Par décret, on aurait pu baisser les prix de 2%. C’est à coup de tables-rondes que Nicolas Sarkozy a pu arriver à -1,97%… L’écart est minime, la méthode Coué mise en œuvre le 17 juin dernier sur les grandes marques n’est pas bien différente : elle consistait à très exactement anticiper la vague déflationniste. Las, ce résultat s’est fait attendre jusqu’en janvier, à un moment où l’on ne sait plus si les engagements solennels ont encore de l’effet et où l’ex-ministre d’Etat n’est plus là pour en tirer gloire. Mais qui dit mieux ? Son ancien patron, Jean-Pierre Raffarin, qui nous propulse sur la voie des -5%… C’est là un « objectif possible » dans le cadre, nous assure-t-il, de la révision du mode de calcul du seuil de revente à perte (SRP) qui serait inscrite dans la prochaine loi sur le commerce.

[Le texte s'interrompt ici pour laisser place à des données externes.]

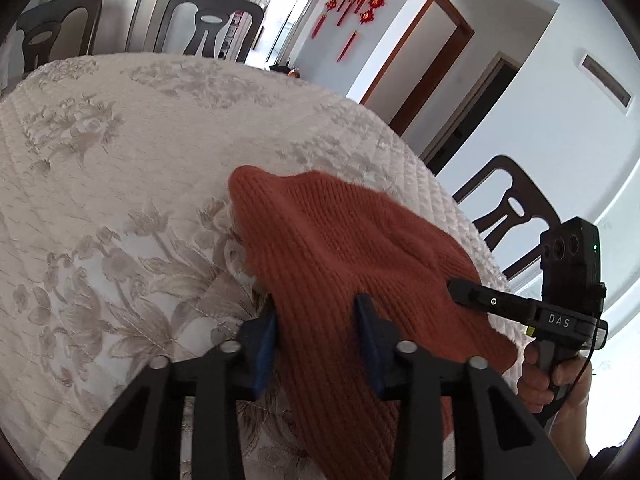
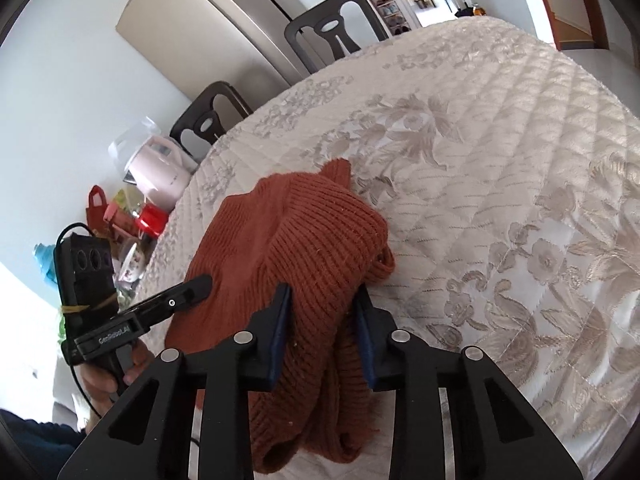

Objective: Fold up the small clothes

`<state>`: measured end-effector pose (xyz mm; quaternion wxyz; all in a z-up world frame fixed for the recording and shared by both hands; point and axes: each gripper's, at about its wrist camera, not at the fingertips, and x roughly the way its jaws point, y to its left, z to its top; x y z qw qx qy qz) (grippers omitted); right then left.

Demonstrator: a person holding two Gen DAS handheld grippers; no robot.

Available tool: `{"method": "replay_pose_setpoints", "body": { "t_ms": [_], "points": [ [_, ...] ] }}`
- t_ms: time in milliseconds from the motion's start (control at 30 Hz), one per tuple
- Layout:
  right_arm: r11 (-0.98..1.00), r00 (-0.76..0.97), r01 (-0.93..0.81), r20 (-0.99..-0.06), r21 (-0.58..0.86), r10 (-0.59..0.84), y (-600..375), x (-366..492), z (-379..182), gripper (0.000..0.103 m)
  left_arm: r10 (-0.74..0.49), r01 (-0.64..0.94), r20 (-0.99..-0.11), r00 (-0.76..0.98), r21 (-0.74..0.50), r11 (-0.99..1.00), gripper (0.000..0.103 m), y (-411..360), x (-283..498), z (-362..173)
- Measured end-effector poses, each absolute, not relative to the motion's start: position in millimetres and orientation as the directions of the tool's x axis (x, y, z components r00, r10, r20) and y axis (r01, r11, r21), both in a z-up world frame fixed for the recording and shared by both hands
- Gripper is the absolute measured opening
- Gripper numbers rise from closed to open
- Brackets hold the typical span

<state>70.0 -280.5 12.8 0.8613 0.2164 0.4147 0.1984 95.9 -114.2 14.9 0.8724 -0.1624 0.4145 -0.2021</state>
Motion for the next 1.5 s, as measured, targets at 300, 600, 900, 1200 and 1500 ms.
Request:
{"method": "replay_pose_setpoints", "body": {
  "t_ms": [300,600,900,1200,1500],
  "points": [
    [0.798,0.552,-0.279,-0.591,0.534,0.589,-222,92,31,0.023,-0.469,0.221,-0.616,0.633,-0.437,0.872,0.033,-73,85,39],
    [0.751,0.473,-0.365,-0.586,0.550,0.658,-141,148,24,0.016,-0.375,0.143,-0.619,0.691,-0.391,0.909,0.033,6,95,50],
    [0.759,0.455,-0.337,-0.609,0.557,0.649,-104,187,7,0.016,-0.307,0.062,-0.658,0.688,-0.368,0.928,0.033,66,122,40],
    [0.824,0.539,-0.375,-0.623,0.425,0.567,-107,174,35,0.021,-0.229,0.007,-0.676,0.701,-0.315,0.949,0.037,79,105,29],
    [0.854,0.484,-0.388,-0.712,0.347,0.509,-80,201,13,0.021,-0.185,0.043,-0.687,0.703,-0.218,0.975,0.037,57,125,29]
  ]
}}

Quand même, le « coup de baguette magique » sera cette fois moins assuré, pensons-nous, surtout si l’indice repose sur les produits fabriqués chez nous – avec les charges afférentes – et si, au Parlement, d’aucuns se mettent, comme Jean-Paul Charié, à proposer d’autres recettes que celles concoctées par la mission Chatel en plein accord avec Matignon. Une seule méthode, au fond, serait vraiment sûre : nationaliser la distribution, et l’on arriverait à ses fins ! L’ennui, c’est que tout cela ne change pas grand chose au pouvoir d’achat et rien du tout au niveau de consommation alimentaire des Français qui a encore reculé en janvier de 1,5% en hypers et de 2,2% en supermarchés.